News - 07.06.2016

Elyes Jouini : Du rêve !

Elyes Jouini : Du rêve !

On parle depuis plusieurs jours voire plusieurs semaines d’un changement de gouvernement et l’on entend de nombreuses voix appeler à la constitution d’un gouvernement d’Union Nationale.  

Or ce dont le pays a besoin avant tout c’est d’un d'un projet et d'une vision. La recherche permanente du consensus avant l'action a été jusqu’à présent le catalyseur si ce n’est le moteur de la régression économique et sociale à laquelle nous assistons.  

La recherche du consensus avant l'action est à la fois retour au parti unique, déni de démocratie, paralysie garantie dans l'action et inefficacité garantie dans la construction d'une vision.  

C'est peut être un cliché mais cela n'en demeure pas moins un préalable car en l'absence d'un projet, on ne peut que s'étriper à l'infini sur les détails.

Ce qu'il faut, c'est un gouvernement fort de par sa détermination, c'est à dire tout l'opposé d'un programme d'Union Nationale. Un gouvernement qui pourrait afficher quelques priorités en petit nombre en s’adressant directement aux citoyens car en mobilisant les citoyens autour d’un sujet porteur, on coupe l’herbe sous les pieds des politicards réticents et on les rend responsables devant les citoyens de tout immobilisme. A l’approche de nouvelles élections, quel parti prendrait le risque de s’opposer à un programme de lutte sans merci contre la corruption ? Quel parti prendrait le risque de s’opposer à une mobilisation en force de toutes nos universités pour coacher – chacune en ce qui la concerne – ses diplômés chômeurs et les aider à remettre le pied à l’étrier ? Quel parti oserait s’opposer à une politique fiscale génératrice de justice sociale et dans laquelle les très hauts revenus et les très grands patrimoines seraient taxés de manière conséquente pour générer des ressources nouvelles pour l’Etat et pour financer, par exemple, une couverture santé universelle? Quel parti oserait s’opposer à un choc de simplification pour libérer l’investissement et libérer plus encore le citoyen du poids des procédures administratives consommatrices d’énergie et de temps collectifs?  

Bien sûr, de telles réformes heurteraient violemment les intérêts d’un grand nombre de personnes et le chemin ne sera pas facile mais c’est ce que les tunisiens attendent. Et c'est parce que c’est difficile que ça ne se fera pas dans le consensus des alcôves.  

Le consensus en amont est forcément un consensus mou que nous ne pouvons plus nous permettre.

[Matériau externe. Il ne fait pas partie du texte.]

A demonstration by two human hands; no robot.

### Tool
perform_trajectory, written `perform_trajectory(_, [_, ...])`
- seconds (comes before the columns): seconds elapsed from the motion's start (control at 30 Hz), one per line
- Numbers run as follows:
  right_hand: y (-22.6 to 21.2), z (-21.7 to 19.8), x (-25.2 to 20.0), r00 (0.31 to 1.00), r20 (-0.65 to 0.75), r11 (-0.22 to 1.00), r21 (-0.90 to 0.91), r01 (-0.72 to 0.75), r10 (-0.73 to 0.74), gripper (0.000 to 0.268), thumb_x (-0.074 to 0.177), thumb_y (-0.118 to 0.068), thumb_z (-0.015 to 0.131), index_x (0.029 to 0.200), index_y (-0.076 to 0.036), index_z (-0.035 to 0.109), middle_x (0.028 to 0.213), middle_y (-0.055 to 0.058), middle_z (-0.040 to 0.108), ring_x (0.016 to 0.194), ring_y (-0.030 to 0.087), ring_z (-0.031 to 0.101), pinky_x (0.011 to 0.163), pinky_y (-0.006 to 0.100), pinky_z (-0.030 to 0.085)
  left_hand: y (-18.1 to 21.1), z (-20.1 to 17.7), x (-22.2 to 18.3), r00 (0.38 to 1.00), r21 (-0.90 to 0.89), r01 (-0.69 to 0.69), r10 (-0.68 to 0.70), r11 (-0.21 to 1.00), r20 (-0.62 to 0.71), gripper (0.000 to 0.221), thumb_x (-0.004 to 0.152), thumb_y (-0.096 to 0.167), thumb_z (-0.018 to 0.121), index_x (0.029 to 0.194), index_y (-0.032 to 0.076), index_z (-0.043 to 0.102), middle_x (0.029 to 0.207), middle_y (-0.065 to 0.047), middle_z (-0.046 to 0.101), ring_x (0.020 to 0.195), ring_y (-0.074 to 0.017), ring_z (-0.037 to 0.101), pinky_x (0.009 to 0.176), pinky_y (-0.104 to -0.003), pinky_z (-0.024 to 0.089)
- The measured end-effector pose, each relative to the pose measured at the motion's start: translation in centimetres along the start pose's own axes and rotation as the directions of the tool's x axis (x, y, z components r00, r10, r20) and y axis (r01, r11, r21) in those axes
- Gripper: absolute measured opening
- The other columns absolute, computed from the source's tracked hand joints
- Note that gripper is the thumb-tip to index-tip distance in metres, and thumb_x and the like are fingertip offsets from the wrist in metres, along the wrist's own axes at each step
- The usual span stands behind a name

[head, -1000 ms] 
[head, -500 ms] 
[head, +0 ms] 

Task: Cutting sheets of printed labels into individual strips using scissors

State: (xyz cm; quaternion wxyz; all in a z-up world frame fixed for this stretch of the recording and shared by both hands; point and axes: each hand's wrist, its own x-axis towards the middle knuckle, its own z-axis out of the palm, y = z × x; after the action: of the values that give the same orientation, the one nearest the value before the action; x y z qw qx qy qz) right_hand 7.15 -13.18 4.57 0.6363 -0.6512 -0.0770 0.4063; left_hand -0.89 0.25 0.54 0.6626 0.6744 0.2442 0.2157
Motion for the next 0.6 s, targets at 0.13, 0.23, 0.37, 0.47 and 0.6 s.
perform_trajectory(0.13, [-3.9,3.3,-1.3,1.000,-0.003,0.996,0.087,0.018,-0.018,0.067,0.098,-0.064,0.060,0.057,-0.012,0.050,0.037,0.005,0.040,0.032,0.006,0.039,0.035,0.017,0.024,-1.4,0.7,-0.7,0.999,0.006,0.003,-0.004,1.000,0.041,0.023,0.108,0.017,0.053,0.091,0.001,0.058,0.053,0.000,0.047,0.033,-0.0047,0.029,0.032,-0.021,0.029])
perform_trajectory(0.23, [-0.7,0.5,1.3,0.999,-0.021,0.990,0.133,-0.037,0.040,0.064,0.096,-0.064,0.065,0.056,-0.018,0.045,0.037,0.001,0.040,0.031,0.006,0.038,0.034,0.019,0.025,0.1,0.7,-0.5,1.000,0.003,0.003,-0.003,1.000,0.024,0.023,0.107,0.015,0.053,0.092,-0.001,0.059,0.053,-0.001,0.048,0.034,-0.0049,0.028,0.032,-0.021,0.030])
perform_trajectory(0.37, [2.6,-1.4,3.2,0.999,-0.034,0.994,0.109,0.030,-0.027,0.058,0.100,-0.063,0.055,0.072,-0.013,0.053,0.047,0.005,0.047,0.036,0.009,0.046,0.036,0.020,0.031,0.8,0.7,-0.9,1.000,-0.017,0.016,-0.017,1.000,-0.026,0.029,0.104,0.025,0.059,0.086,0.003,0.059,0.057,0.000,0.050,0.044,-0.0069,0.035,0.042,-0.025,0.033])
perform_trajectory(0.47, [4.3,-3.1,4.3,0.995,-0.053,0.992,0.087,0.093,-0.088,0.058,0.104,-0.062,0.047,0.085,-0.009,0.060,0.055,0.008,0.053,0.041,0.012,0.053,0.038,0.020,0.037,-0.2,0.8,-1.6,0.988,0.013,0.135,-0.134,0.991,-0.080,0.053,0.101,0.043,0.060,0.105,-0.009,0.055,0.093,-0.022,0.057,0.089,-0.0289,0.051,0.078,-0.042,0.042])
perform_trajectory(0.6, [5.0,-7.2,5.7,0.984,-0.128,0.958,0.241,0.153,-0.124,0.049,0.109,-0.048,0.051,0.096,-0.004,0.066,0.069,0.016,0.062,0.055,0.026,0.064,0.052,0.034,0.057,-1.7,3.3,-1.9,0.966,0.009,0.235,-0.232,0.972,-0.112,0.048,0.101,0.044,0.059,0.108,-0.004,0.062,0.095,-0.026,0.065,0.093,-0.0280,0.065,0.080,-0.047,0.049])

Il faut un gouvernement porteur d’une feuille de route courageuse et d’une vision, la vision d’un avenir auquel le citoyen moyen est susceptible d’aspirer. L'Union Nationale se fera d'elle même le jour où un tel projet porteur sera mis sur la table. Politiciens véreux et hommes d'affaires pourris tenteront de s'opposer en coulisses mais le peuple soutiendra et une majorité parlementaire se ralliera car elle n’aura pas le choix.  

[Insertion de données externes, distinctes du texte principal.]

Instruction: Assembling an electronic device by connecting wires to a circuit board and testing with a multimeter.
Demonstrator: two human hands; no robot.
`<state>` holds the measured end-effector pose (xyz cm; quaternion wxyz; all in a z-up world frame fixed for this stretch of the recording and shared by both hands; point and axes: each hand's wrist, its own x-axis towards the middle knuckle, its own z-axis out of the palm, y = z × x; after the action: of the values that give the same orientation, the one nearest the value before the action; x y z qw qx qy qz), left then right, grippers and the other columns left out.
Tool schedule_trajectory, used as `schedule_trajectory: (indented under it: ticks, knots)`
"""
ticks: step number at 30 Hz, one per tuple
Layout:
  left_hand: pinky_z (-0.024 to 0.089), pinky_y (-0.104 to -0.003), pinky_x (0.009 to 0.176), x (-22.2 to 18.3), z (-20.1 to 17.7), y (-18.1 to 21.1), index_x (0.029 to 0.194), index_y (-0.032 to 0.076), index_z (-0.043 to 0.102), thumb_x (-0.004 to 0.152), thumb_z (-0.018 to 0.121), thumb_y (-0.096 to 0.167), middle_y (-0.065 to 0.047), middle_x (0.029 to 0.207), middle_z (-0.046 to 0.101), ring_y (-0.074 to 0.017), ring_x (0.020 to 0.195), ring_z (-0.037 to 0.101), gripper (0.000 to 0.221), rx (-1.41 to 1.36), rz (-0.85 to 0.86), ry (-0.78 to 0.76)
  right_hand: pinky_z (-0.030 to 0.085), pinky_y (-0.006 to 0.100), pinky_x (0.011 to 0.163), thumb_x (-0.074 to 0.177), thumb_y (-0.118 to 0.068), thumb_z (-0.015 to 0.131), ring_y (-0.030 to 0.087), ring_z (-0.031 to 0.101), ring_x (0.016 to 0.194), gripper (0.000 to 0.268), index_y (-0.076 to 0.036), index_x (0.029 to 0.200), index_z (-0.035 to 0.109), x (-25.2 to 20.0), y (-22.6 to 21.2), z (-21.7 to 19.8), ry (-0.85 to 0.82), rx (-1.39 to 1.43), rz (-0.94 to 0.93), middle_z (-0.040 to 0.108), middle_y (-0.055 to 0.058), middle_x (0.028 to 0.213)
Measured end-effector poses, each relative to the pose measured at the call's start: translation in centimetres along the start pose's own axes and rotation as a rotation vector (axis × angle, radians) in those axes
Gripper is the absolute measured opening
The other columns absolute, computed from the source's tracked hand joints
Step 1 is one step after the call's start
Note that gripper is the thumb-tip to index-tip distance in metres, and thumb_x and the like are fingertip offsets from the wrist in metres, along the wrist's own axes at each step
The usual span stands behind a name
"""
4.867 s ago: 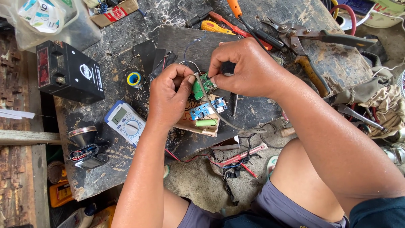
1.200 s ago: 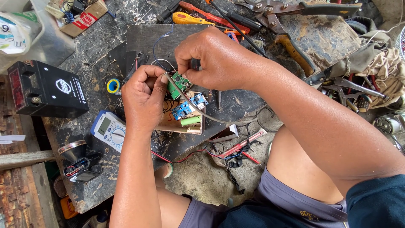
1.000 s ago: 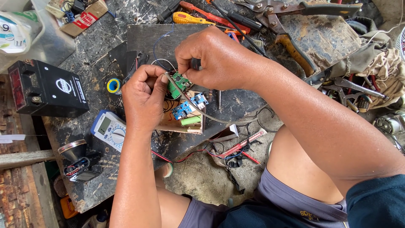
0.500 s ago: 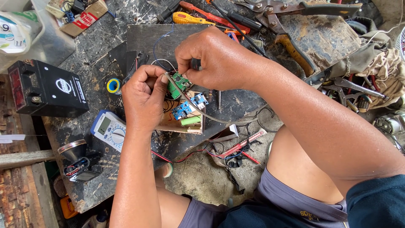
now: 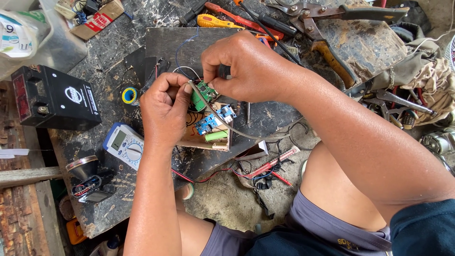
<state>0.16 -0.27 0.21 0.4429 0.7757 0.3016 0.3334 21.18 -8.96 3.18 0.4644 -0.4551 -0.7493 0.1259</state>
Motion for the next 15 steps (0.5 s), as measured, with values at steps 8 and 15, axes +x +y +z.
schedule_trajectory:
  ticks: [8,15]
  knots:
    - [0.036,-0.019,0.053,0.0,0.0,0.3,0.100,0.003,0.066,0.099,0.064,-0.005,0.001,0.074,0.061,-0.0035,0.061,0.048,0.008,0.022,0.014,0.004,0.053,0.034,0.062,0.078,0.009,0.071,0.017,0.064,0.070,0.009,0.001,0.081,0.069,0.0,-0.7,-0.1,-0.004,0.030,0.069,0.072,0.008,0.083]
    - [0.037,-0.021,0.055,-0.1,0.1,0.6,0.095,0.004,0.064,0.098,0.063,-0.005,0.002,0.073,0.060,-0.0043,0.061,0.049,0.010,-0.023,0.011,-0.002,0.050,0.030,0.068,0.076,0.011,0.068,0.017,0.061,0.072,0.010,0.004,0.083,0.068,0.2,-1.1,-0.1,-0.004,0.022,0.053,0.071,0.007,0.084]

Populisme direz-vous ? Non, juste considération pour un peuple qui a conduit et cru en la révolution et se sent aujourd’hui floué.  

Alors j’espère que le prochain gouvernement ne mettra pas des semaines à se constituer en tentant d’équilibrer les desiderata des uns et des autres. Alors j’espère que le prochain gouvernement  ne mettra pas 100 jours pour annoncer qu’il va commencer à réfléchir à un plan d'action alors que le plan aurait dû être là dès le départ et que l’exécution de ses principaux éléments aurait dû être déjà entamée au bout des 100 premiers jours. Alors j’espère que le prochain gouvernement sera constitué d’hommes intègres et capables de rallier autour de leur projet et non pas d’attendre que se dégagent d’improbables orientations consensuelles. Alors j’espère que le prochain chef de gouvernement sera en mesure d’annoncer dès le départ son rêve pour la Tunisie, sa vision. Pour finir, revenons au Littré qui donne au moins deux définitions pour le mot «vision» 1. Action de viser à, de se représenter en imagination. 2.  Idée folle, extravagante. Et c’est d’un mélange des deux que nous avons besoin : un avenir que l’on puisse s’imaginer en commun, un rêve assez fou pour exalter les énergies et écraser les difficultés. Car «la sagesse c’est avoir des rêves suffisamment grands pour ne pas les perdre de vue lorsqu’on les poursuit».